▼▼▼
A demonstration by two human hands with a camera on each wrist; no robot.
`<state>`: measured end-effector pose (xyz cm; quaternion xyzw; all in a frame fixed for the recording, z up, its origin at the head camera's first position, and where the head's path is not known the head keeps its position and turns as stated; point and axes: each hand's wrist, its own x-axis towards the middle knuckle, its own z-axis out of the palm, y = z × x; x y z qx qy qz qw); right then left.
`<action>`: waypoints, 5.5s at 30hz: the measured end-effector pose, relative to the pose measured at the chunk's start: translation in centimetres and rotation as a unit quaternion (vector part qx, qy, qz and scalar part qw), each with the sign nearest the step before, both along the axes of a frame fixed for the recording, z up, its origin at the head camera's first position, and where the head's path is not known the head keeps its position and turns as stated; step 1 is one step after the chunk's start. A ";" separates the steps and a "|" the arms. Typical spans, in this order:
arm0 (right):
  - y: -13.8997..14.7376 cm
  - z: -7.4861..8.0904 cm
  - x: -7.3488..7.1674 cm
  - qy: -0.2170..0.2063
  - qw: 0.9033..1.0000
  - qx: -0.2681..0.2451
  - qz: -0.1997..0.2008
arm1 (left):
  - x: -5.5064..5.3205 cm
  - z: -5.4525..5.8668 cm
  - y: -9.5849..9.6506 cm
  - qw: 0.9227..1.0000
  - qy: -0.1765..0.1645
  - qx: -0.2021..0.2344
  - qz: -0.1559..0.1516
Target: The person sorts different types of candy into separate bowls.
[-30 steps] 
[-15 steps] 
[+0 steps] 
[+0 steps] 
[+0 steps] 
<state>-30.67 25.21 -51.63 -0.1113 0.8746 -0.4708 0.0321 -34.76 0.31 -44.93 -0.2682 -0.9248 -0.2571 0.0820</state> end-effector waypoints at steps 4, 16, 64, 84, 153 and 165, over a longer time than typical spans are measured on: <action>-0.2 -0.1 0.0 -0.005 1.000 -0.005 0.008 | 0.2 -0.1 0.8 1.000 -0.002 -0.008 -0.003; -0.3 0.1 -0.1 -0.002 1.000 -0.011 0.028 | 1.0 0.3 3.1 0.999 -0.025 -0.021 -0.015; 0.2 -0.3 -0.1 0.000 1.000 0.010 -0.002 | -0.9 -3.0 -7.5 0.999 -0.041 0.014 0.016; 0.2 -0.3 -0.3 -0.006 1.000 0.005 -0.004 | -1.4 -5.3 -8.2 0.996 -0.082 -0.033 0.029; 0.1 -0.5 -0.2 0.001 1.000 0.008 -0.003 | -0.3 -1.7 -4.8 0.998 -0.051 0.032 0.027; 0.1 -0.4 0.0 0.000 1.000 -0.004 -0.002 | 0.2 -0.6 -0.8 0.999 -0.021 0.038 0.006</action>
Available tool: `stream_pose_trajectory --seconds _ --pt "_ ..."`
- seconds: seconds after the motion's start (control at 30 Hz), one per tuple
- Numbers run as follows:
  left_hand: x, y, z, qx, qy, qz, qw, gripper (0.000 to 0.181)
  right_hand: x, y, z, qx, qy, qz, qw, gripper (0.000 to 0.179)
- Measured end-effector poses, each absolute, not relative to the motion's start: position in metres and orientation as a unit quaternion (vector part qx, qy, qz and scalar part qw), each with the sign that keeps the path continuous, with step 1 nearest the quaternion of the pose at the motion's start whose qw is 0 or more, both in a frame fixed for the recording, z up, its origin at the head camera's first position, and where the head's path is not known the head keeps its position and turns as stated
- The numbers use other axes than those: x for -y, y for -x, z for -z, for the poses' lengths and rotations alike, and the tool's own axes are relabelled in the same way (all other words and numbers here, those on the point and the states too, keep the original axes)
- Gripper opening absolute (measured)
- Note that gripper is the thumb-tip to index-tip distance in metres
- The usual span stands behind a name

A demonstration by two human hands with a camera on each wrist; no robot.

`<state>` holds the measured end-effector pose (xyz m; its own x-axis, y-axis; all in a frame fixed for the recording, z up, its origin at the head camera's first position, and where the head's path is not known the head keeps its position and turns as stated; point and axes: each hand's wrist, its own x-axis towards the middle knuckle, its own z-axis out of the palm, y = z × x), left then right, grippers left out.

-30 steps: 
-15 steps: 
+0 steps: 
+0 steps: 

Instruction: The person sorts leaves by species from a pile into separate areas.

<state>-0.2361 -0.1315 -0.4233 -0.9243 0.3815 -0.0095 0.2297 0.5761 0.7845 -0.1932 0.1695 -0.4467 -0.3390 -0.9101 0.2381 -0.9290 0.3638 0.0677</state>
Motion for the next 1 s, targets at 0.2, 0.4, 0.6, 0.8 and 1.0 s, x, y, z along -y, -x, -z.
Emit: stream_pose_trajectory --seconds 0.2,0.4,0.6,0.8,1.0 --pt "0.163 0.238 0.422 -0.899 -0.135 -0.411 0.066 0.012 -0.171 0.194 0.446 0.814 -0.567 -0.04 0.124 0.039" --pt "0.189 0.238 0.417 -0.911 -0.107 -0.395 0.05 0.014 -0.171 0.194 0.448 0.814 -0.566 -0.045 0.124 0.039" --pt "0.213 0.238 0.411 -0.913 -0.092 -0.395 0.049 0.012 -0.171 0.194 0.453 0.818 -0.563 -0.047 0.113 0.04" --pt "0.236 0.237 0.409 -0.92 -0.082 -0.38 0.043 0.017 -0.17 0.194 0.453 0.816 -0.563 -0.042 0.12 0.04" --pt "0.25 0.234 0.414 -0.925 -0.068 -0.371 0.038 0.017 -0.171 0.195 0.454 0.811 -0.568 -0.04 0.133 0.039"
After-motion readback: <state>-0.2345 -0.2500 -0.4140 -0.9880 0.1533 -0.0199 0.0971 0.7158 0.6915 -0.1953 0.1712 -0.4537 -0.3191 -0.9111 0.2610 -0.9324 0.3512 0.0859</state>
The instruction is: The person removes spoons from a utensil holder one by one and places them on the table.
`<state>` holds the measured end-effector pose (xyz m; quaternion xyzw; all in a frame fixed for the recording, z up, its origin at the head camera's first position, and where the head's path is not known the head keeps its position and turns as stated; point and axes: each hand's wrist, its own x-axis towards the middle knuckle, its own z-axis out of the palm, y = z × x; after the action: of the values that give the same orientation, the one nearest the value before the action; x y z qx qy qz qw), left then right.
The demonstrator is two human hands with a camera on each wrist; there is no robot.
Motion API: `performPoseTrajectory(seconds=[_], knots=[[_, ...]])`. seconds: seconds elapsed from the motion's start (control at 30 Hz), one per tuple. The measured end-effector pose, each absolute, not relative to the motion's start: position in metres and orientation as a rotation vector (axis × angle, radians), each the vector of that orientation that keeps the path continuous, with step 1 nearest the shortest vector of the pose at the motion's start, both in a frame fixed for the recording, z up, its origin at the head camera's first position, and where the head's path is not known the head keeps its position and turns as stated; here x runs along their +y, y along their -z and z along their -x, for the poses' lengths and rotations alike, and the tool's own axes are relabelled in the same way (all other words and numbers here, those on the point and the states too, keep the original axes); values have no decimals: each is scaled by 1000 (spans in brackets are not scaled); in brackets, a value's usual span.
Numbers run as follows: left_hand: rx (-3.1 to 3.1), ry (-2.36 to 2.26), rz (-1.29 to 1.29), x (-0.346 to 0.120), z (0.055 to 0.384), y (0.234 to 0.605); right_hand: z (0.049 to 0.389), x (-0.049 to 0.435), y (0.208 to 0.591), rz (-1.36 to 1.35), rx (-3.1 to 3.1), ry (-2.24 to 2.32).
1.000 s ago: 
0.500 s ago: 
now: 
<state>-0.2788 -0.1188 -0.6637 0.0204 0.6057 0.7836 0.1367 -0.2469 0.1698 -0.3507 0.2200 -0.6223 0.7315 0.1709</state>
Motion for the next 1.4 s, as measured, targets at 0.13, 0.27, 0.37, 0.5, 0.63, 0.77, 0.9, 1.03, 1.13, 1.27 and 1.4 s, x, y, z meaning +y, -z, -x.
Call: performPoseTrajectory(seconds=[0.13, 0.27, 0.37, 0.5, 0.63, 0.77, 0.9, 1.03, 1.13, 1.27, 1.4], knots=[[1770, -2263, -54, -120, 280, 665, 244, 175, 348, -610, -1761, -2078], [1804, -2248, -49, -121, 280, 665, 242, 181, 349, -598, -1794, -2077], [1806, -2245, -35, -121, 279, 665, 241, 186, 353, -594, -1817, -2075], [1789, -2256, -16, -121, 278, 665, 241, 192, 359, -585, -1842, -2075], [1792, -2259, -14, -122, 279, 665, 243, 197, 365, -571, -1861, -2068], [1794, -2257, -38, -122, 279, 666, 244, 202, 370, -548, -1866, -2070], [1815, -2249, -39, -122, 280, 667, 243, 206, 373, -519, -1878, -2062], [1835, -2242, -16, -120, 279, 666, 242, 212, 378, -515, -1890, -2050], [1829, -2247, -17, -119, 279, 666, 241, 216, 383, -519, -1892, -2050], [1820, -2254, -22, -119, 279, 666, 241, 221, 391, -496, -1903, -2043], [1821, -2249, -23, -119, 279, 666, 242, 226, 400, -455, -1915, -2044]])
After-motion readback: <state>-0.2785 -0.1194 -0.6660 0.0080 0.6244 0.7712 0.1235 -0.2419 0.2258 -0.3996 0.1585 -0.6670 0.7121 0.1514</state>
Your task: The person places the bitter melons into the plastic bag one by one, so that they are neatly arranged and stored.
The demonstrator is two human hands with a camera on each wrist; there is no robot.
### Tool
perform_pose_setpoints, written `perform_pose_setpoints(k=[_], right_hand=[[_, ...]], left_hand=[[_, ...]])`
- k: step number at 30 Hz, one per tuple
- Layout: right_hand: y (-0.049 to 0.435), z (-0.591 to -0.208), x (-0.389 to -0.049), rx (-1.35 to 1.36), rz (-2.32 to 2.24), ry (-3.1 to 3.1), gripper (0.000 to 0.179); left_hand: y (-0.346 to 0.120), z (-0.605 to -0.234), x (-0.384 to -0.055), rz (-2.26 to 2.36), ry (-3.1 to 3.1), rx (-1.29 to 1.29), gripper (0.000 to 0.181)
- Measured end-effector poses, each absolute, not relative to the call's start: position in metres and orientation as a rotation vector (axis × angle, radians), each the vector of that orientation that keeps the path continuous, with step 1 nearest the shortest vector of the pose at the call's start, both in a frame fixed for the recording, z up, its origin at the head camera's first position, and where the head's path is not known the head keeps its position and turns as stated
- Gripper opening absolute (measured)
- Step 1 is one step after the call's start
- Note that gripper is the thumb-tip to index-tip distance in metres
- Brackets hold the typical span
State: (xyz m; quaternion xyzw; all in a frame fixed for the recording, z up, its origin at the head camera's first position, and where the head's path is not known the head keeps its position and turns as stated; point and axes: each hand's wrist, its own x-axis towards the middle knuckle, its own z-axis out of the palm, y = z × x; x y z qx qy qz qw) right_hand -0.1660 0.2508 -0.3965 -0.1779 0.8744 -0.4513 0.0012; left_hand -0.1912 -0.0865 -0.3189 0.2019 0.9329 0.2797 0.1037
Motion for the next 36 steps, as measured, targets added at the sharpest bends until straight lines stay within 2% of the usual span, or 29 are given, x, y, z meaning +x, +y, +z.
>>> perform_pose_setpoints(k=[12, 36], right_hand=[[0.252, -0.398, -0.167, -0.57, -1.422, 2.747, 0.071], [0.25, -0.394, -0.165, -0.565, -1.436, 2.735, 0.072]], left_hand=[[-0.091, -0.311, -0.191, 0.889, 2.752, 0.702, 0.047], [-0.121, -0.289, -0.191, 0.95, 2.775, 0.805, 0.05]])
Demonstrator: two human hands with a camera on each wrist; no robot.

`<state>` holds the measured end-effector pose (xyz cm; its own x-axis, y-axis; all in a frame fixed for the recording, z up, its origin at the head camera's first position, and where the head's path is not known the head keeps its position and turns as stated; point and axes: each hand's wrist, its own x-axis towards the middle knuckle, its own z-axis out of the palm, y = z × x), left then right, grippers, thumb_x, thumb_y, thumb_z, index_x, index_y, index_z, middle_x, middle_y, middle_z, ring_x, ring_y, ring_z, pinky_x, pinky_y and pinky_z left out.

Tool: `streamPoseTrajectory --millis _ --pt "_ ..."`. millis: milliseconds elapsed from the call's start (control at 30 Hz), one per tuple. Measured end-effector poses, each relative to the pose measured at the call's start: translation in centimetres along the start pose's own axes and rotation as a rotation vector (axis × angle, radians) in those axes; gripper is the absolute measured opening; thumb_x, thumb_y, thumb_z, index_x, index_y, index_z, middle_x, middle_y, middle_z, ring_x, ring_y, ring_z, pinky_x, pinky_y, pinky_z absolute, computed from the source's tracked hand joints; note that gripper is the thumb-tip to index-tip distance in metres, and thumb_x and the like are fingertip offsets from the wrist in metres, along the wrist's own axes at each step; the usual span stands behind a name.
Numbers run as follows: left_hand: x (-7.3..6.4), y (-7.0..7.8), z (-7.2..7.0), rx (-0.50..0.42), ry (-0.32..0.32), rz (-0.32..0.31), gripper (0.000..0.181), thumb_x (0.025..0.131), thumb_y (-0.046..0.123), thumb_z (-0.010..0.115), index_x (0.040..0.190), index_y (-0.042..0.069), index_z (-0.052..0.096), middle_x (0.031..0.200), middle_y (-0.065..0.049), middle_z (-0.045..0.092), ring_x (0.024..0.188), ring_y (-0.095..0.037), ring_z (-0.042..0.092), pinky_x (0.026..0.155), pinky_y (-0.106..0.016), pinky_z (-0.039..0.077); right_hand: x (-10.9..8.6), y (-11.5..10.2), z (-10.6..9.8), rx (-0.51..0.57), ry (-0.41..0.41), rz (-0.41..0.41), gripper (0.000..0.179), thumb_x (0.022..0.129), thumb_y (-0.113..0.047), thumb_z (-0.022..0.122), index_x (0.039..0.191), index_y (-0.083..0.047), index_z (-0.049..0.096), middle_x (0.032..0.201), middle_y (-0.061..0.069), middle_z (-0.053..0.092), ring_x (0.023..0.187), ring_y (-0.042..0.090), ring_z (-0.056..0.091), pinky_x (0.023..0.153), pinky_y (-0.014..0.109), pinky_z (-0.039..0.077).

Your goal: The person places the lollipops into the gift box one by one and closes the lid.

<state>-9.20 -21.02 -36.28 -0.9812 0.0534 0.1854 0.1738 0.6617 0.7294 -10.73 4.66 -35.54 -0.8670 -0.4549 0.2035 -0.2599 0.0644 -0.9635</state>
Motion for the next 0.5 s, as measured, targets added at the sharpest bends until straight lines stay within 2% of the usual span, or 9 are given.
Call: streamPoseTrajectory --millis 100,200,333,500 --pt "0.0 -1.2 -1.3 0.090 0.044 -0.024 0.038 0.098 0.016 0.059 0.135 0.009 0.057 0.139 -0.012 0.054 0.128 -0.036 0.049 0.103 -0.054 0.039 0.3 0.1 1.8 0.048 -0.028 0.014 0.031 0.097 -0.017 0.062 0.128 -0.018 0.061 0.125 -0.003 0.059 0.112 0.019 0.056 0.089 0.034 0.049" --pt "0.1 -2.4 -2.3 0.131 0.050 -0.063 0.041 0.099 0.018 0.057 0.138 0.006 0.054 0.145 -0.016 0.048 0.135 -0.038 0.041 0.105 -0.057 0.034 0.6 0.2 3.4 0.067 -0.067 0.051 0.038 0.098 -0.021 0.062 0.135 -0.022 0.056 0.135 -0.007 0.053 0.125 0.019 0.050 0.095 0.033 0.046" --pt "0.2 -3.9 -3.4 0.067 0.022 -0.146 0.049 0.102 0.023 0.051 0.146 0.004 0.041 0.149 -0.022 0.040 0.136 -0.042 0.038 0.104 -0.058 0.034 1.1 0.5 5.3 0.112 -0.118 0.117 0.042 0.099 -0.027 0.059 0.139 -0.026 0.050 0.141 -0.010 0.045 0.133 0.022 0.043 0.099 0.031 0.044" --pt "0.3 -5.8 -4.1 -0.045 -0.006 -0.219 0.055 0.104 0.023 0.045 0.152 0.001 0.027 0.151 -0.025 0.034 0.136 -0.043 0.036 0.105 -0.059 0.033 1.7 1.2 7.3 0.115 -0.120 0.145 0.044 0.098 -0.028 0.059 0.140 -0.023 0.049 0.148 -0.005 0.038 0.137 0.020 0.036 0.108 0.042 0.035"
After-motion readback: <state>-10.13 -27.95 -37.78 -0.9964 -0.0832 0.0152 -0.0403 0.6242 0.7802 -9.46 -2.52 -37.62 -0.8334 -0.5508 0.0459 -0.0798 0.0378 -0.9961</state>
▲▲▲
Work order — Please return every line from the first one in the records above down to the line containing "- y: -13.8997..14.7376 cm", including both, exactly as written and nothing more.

Task output —
A demonstration by two human hands with a camera on each wrist; no robot.
`<state>`: measured end-effector pose (xyz cm; quaternion xyzw; all in a frame fixed for the recording, z up, its origin at the head camera's first position, and where the head's path is not known the head keeps its position and turns as stated; point and axes: each hand's wrist, its own x-axis towards the middle knuckle, its own z-axis out of the palm, y = z × x; x y z qx qy qz qw); right then left.
`<action>`: waypoints, 5.5s at 30hz: the measured end-effector pose, relative to the pose measured at the chunk's start: translation in centimetres and rotation as a unit quaternion (vector part qx, qy, qz and scalar part qw), each with the sign nearest the step before, both along the axes of a frame fixed for the recording, z up, its origin at the head camera's first position, and where the head's path is not known the head keeps its position and turns as stated; step 1 is one step after the chunk's start. A ";" separates the steps and a "|" the arms. Typical spans, in this order:
arm0 (right):
  - y: -13.8997..14.7376 cm

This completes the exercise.